Il y a au moins trois bonnes raisons de lire le livre de Saint-Gelais (et son titre n'en fait pas partie). La première, c'est que c'est un ouvrage théorique, universitaire sur la science-fiction, bien écrit et bien renseigné : la combinaison de ces quatre qualités est trop rare pour ne pas la mentionner. L'auteur, bien d'accord, vous donne la seconde raison : « Ceci
n'est pas un ouvrage sur la science-fiction. » Il précise : « si l'on entend par là une nouvelle proposition sur la nature du genre » Et il tient ses promesses : aucune définition définitive assenée du haut de sa culture (pourtant immense !), définition qui aurait probablement rencontré un million de désaccords et aurait relancé stérilement ce vieux débat : « Qu'est-ce que la science-fiction ? » Au lieu de cela, Saint-Gelais a décidé d'interroger, de déconstruire, de « dépolir », comme il le dit joliment, quelques évidences qui ne le restent pas longtemps sous son regard : par exemple, la SF, c'est bien connu, est une littérature d'anticipation (mais alors comment se fait-il que ses histoires soient racontées au passé ?) ; l'uchronie, tout le monde le sait, est le récit d'une histoire parallèle (et la nôtre, alors, c'est l'uchronie de quelle histoire ?) — et ainsi de suite. On l'aura peut-être senti à ces exemples : inutile de demander à Saint-Gelais des explications sur les extraterrestres ou la vie en l'an 5430, bref sur les thèmes de la SF. C'est la caractéristique principale de ce livre, rédigé par un professeur québécois sémiologue de formation : il s'intéresse à la théorie des discours, à leurs paradoxes, et aux paradoxes particuliers de ces discours bien particuliers — les discours qui ont des relations problématiques avec l'idée de monde (on comprend le choix de la SF !). Une phrase typique de ce livre : « Les choses sont un peu plus compliquées. » Et le talent bien réel de Saint-Gelais, qui s'exprime dans une langue à la fois rigoureuse et agréable, conceptuelle sans compromis mais bourrée d'exemples, c'est de nous donner envie d'encore plus de complications, d'encore plus de paradoxes, comme des pépites au cœur de nos lectures préférées.

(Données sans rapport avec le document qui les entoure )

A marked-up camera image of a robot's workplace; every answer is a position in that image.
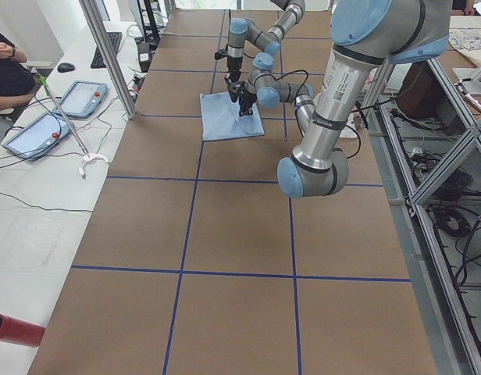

Aucun risque de se perdre dans ce labyrinthe des petits pièges narratifs tendus par la SF à son lecteur : Saint-Gelais nous rattrape quand il faut, grâce à un plan aussi simple que les analyses sont fouillées. Quatre motifs représentatifs sont analysés tour à tour dans une première partie (l'anticipation, l'uchronie, la vitesse, les énigmes), ce qui donne la matière des synthèses de la seconde partie, centrée sur les problèmes du discours narratif de SF (« Rudiments de lecture science-fictionnelle » devrait être mis au programme de toutes les classes littéraires). Ces synthèses sont rapidement creusées par de nouveaux distinguos, sur les notions de genre, d'altérité, de réalisme, etc. La troisième partie, peut-être la plus technique, lance le lecteur sur les pistes de la post-modernité, en montrant comment les textes de SF réfléchissent leur propre fonctionnement, sont la seule réponse (souvent truquée) aux questions qu'ils posent, et le seul protocole aux paradoxes de lecture qu'ils engagent — ce en quoi ils se montrent résolument, et originalement, modernes.
Et la troisième raison ? Eh bien, si les subtilités du discours narratif science-fictionnel vous paraissent vraiment trop retorses, il reste ce que Saint-Gelais, d'emblée, met au cœur non seulement de son système conceptuel, mais aussi des expériences qu'il mène dans le labo de la SF : le lecteur, vous, moi, et lui, évidemment, racontant avec gourmandise telle nouvelle d'
Aldiss dont le paradoxe temporel semble presque trop simple après qu'on a décortiqué son paradoxe narratif (
Man in His Time), ou telle ruse de
Gibson, qui ne donne jamais tous les éléments permettant de construire l'univers cyberpunk de
Neuromancien. Habilement dosés, les exemples panachent les œuvres anglo-saxonnes, françaises, russes et québécoises — occasion de lire ces textes encore peu connus, et de relire les autres, avec un regain d'excitation.